The fund has been well served by 2001 legislation, which dictates only an expected rate of return and the avoidance of damage to this country's international standing. Now, however, the National Party plans to undermine the very basis of such a resounding accolade.
John Key would order the NZ Super Fund to invest at least 40 per cent of its assets in New Zealand investments. At the moment, it has only 23 per cent invested locally. This pressing of the populist button may seem smart politics but it also displays disturbing short-term thinking. The fund's guardians were asked to chase the best return from around the globe for a very good reason - the funding of superannuation when the baby-boomer bubble begins to bite. Government meddling would compromise this and superannuation affordability.
National suggests investment opportunities here could encompass long-term infrastructure bonds. Projects to be embraced might include public-private roading partnerships and the roll-out of high-speed internet. On no account, however, must the fund be used for initiatives that do not garner a rate of return which stacks up internationally. If such were the case, the fund would, indeed, have become the finance minister's plaything.

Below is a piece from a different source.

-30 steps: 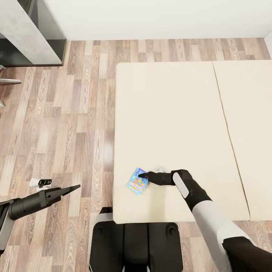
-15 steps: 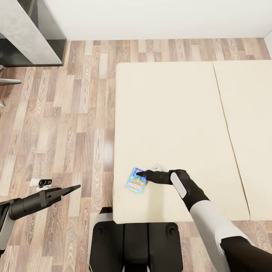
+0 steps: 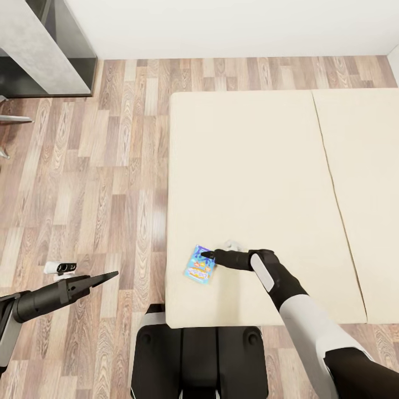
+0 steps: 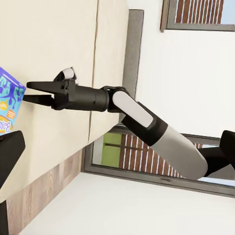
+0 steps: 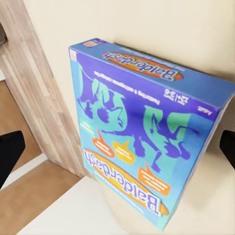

Mr Key said that, aside from making more investment money available for local projects and businesses in the short term, his intervention would stimulate long-term economic growth. This, of course, is also the ambition of the KiwiSaver scheme, which National plans to make much less attractive in order to finance its tax cut programme. The Superannuation Fund intervention seems, in some ill-judged manner, to act as compensation for KiwiSaver's dwindling potential.
National has also placed no time frame on its instruction. The fund is forecast to grow to about $25 billion by 2012, rising to $110 billion in 2025. The impact on investment pricing of the flood of funding would all too soon render the 40 per cent rule nonsensical. Even now, there is the potential for significant distortion. In reality, given the small size of the local market and the available opportunities, a 23 per cent allotment seems about right.
The Minister of Finance has also talked of the possibility of the Superannuation Fund and KiwiSaver providers investing more locally, and the prospect of them taking up infrastructure bonds. Such is the temptation of a nest-egg that has grown to almost $15 billion in a very short time - even after a big loss last year. But Michael Cullen had the good sense to say those funds would not be asked to drop their focus on achieving the best returns. Indeed, if he had suggested what is now promoted by Mr Key, many National supporters would have ridiculed him.
Global financial upheaval has spurred a wide array of government interventions. Nonetheless, it remains odd to see a party that champions market freedom proposing such ill-considered meddling. The Superannuation Fund's investment strengths are its liquidity and diversification. National's proposal would diminish that considerably, and encourage further political interference. The fund should be left to pursue its original superannuation goals as best it can.